#### Your assignment:
What is printed must match, line for line, the records from their first line through the line containing "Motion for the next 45", with pictures left out.

_ _ _

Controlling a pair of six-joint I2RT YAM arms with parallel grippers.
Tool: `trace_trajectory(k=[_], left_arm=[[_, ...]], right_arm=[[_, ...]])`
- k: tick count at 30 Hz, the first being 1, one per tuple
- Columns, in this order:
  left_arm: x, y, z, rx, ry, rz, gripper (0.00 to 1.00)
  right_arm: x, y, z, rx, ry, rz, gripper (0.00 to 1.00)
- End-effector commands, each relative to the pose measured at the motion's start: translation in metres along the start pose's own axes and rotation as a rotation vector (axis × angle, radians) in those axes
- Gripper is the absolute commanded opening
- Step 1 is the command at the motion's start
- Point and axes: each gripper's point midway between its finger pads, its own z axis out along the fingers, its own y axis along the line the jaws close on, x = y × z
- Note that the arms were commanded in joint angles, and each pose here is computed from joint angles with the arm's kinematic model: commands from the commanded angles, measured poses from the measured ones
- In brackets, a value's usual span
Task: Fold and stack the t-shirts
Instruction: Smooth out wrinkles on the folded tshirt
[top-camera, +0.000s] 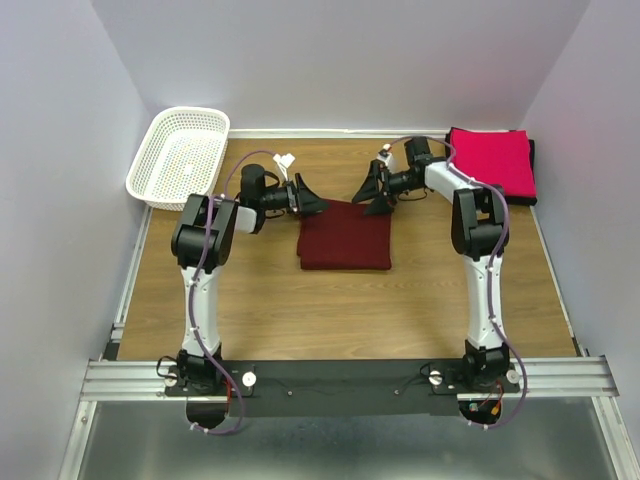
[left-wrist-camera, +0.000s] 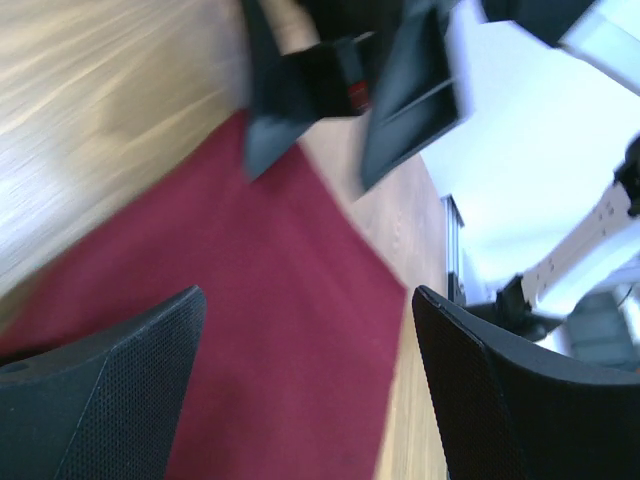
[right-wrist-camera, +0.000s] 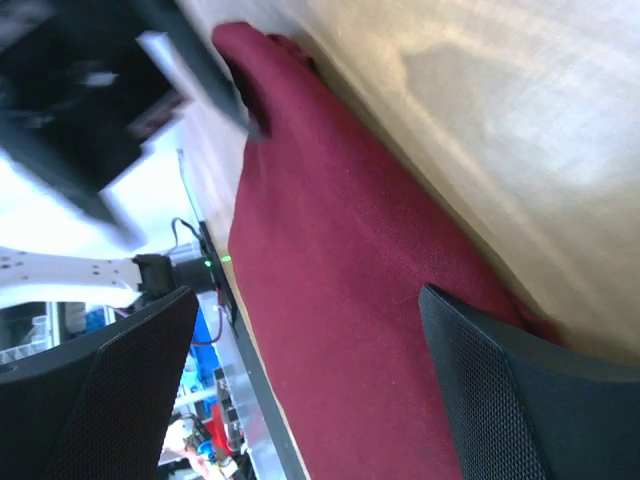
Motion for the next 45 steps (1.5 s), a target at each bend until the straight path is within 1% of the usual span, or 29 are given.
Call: trace_trajectory(k=[1, 2, 5, 6, 7, 8, 9, 11, 12, 13, 14, 15, 17, 19, 20, 21, 23, 26, 27, 29, 30, 32, 34, 35, 36, 38, 40, 42, 45], left_arm=[[-0.009, 0.038, -0.012, -0.085, -0.065, -0.085, 0.92], [-0.013, 0.049, -0.02, -0.121, -0.079, -0.08, 0.92], [-0.024, 0.054, -0.033, -0.175, -0.103, -0.031, 0.92], [-0.033, 0.045, -0.04, -0.178, -0.124, -0.008, 0.92], [-0.038, 0.037, -0.044, -0.176, -0.133, 0.017, 0.92], [-0.036, 0.029, -0.046, -0.164, -0.124, 0.022, 0.92], [-0.045, 0.004, -0.048, -0.14, -0.131, 0.071, 0.92], [-0.043, -0.02, -0.049, -0.116, -0.125, 0.102, 0.92], [-0.037, -0.039, -0.05, -0.098, -0.117, 0.119, 0.92], [-0.027, -0.052, -0.042, -0.076, -0.094, 0.13, 0.92], [-0.019, -0.061, -0.038, -0.063, -0.081, 0.135, 0.92], [-0.003, -0.076, -0.029, -0.039, -0.052, 0.136, 0.92], [0.009, -0.084, -0.019, -0.017, -0.035, 0.134, 0.92], [0.024, -0.084, -0.009, -0.005, -0.012, 0.08, 0.92], [0.028, -0.087, -0.002, 0.015, -0.009, 0.085, 0.92], [0.039, -0.077, 0.0, 0.009, 0.006, 0.017, 0.92], [0.048, -0.067, 0.005, -0.006, 0.005, -0.02, 0.92], [0.077, -0.019, -0.001, -0.149, 0.035, -0.135, 0.92], [0.079, 0.005, -0.006, -0.235, 0.017, -0.155, 0.92], [0.085, 0.026, -0.017, -0.309, 0.015, -0.156, 0.92], [0.085, 0.035, -0.026, -0.332, 0.004, -0.172, 0.92], [0.083, 0.038, -0.033, -0.333, 0.004, -0.161, 0.92], [0.072, 0.025, -0.036, -0.301, -0.003, -0.111, 0.92], [0.071, 0.014, -0.036, -0.27, 0.015, -0.063, 0.92], [0.068, -0.009, -0.033, -0.236, 0.016, -0.011, 0.92], [0.069, -0.036, -0.03, -0.188, 0.025, 0.044, 0.92], [0.079, -0.071, -0.024, -0.116, 0.036, 0.072, 0.92], [0.09, -0.088, -0.023, -0.077, 0.042, 0.061, 0.92], [0.099, -0.098, -0.014, -0.036, 0.056, 0.059, 0.92]], right_arm=[[-0.01, -0.048, 0.007, 0.077, -0.025, 0.006, 1.0], [-0.012, -0.051, 0.005, 0.083, -0.031, 0.005, 1.0], [-0.027, -0.038, -0.008, 0.08, -0.067, -0.037, 1.0], [-0.032, -0.028, -0.013, 0.074, -0.081, -0.053, 1.0], [-0.04, -0.005, -0.026, 0.063, -0.109, -0.094, 1.0], [-0.04, 0.009, -0.031, 0.047, -0.115, -0.109, 1.0], [-0.034, 0.016, -0.034, 0.033, -0.111, -0.092, 1.0], [-0.025, 0.048, -0.045, -0.025, -0.106, -0.098, 1.0], [-0.018, 0.056, -0.046, -0.043, -0.095, -0.088, 1.0], [0.004, 0.053, -0.037, -0.05, -0.054, -0.033, 1.0], [0.012, 0.066, -0.039, -0.07, -0.045, -0.041, 1.0], [0.019, 0.069, -0.036, -0.083, -0.038, -0.033, 1.0], [0.045, 0.067, -0.023, -0.106, 0.009, 0.031, 1.0], [0.051, 0.066, -0.016, -0.101, 0.008, 0.067, 1.0], [0.056, 0.061, -0.01, -0.091, 0.017, 0.081, 1.0], [0.066, 0.049, -0.004, -0.082, 0.032, 0.123, 1.0], [0.076, 0.034, 0.002, -0.067, 0.052, 0.166, 1.0], [0.088, 0.003, 0.009, -0.027, 0.068, 0.199, 1.0], [0.085, -0.003, 0.009, -0.014, 0.061, 0.187, 1.0], [0.079, -0.021, 0.007, 0.021, 0.041, 0.193, 1.0], [0.071, -0.022, 0.004, 0.024, 0.026, 0.175, 1.0], [0.064, -0.02, -0.002, 0.023, 0.008, 0.164, 1.0], [0.06, -0.003, -0.009, -0.002, 0.0, 0.15, 1.0], [0.063, 0.014, -0.015, -0.044, 0.004, 0.143, 1.0], [0.065, 0.025, -0.019, -0.072, 0.009, 0.159, 1.0], [0.075, 0.04, -0.024, -0.109, 0.025, 0.164, 1.0], [0.082, 0.064, -0.031, -0.133, 0.025, 0.142, 1.0], [0.095, 0.072, -0.029, -0.145, 0.046, 0.163, 1.0], [0.104, 0.089, -0.02, -0.167, 0.056, 0.177, 1.0]])
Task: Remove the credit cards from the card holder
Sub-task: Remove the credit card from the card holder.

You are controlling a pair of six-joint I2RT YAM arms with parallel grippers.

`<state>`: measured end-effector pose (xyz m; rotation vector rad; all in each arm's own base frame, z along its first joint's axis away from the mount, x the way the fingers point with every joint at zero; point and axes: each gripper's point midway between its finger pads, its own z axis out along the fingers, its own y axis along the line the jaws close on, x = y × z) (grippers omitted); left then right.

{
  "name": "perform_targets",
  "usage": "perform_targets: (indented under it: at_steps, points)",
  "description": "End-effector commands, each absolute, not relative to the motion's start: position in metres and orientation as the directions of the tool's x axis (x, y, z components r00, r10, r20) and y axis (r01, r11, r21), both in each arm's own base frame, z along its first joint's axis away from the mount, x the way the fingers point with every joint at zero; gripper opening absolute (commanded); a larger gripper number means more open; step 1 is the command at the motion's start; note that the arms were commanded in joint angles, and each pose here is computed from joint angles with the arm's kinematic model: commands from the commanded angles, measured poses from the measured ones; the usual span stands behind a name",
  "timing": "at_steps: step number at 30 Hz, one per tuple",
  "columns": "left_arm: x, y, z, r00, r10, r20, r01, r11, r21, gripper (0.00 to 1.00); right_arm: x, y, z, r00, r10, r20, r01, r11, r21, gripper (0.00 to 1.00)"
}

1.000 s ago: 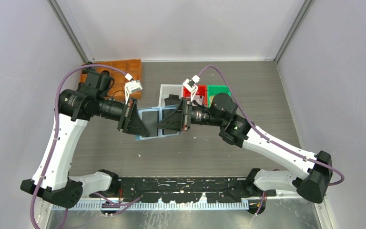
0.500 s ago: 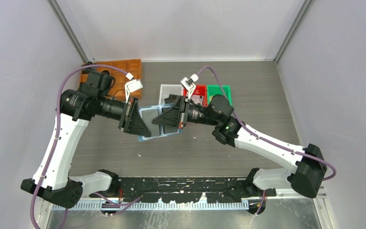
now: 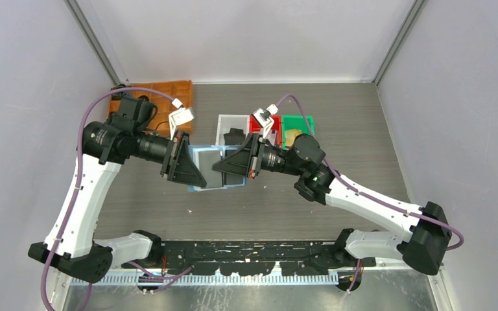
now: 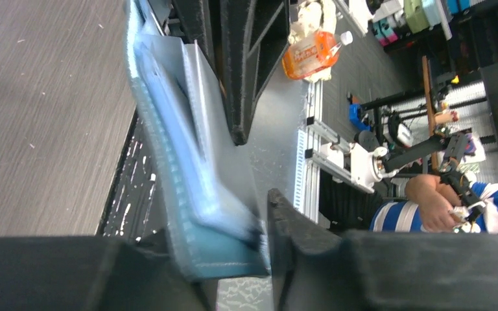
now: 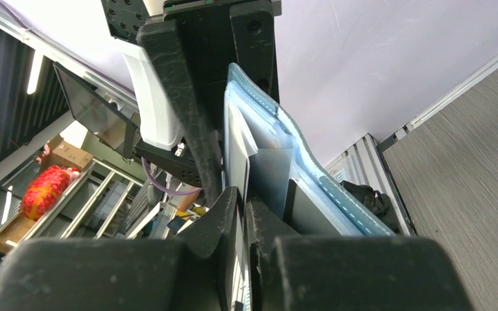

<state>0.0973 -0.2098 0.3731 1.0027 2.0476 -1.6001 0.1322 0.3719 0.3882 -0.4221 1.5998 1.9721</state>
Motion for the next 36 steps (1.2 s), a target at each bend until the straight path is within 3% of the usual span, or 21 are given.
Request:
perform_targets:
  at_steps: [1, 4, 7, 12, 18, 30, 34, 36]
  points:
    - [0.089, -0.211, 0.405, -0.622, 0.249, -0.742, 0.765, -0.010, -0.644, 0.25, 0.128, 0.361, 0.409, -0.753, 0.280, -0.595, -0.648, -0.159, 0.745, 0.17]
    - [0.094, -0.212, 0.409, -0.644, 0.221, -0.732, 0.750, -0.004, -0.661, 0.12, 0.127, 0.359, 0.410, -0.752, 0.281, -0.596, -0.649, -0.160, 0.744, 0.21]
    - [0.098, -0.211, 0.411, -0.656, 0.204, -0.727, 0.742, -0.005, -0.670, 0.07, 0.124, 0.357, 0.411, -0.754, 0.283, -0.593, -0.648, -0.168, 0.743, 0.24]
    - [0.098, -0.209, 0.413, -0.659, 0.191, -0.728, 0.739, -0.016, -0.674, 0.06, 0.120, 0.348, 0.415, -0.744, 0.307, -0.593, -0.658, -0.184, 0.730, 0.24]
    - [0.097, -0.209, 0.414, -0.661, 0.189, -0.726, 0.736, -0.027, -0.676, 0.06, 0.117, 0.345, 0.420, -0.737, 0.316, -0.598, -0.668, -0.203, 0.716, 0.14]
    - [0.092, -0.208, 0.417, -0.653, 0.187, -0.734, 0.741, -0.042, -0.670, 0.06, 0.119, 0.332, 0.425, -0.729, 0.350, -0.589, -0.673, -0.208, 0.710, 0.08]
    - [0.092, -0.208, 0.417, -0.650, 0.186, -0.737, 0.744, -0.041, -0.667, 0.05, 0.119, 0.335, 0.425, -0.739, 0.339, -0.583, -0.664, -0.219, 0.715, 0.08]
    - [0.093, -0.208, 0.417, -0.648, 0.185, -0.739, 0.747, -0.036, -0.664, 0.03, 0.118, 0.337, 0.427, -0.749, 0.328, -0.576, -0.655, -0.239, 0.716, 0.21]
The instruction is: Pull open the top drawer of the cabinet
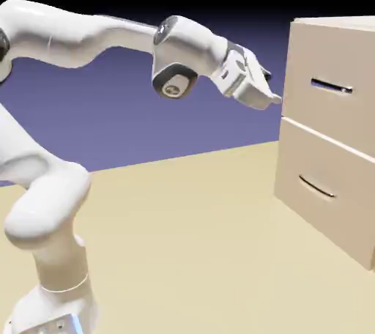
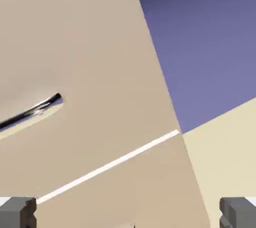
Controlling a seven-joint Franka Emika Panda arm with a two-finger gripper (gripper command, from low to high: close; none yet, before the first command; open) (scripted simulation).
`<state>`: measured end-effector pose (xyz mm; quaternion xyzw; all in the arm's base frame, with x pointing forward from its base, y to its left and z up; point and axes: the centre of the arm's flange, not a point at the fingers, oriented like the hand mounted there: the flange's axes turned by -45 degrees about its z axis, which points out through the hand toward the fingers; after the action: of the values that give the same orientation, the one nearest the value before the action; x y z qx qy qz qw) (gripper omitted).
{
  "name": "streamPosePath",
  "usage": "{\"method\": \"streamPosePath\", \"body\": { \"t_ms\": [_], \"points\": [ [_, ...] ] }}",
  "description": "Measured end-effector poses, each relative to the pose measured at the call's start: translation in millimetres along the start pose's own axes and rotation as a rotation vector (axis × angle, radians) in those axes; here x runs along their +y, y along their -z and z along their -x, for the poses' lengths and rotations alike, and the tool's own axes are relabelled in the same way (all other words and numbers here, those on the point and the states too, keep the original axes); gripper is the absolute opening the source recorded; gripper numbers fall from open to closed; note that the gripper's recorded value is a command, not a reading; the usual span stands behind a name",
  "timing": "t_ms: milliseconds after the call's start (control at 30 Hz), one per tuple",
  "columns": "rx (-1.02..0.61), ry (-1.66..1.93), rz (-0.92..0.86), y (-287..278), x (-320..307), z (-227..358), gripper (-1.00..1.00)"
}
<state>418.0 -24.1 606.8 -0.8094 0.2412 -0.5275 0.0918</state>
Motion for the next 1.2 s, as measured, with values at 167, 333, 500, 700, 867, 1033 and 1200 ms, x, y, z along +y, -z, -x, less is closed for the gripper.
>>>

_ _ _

#### Exercise solution:
Controlling a pair of six-joint I2RT YAM arms with parallel grippers.
Tool: `trace_trajectory(k=[_], left_arm=[[_, ...]], right_arm=[[_, ...]])`
- k: tick count at 30 Hz, the first being 1, one per tuple
- Columns, in this order:
  left_arm: x, y, z, rx, ry, rz, gripper (0.00 to 1.00)
  right_arm: x, y, z, rx, ry, rz, gripper (0.00 to 1.00)
- End-effector commands, each relative to the pose measured at the motion's start: translation in metres along the start pose's own axes and rotation as a rotation vector (axis × angle, radians) in those axes
- Gripper is the absolute commanded opening
- Step 1 is the command at the motion's start
- Point and axes: each gripper's point midway between its finger pads, its own z axis out along the fingers, its own y axis along the line the jaws close on, x = y × z
- Note that the arms were commanded in joint angles, and each pose here is computed from joint angles with the arm's kinematic model: commands from the commanded angles, measured poses from the measured ones
- In brackets, a value's usual span
Task: Fold and stack the t-shirts
Instruction: Smooth out wrinkles on the folded tshirt
[top-camera, +0.000s] 
[left-wrist-camera, +0.000s] 
[right-wrist-camera, +0.000s] 
Motion for the next 45 steps (1.5 s), a target at each bend until the straight path is within 1% of the usual span, or 29 are given.

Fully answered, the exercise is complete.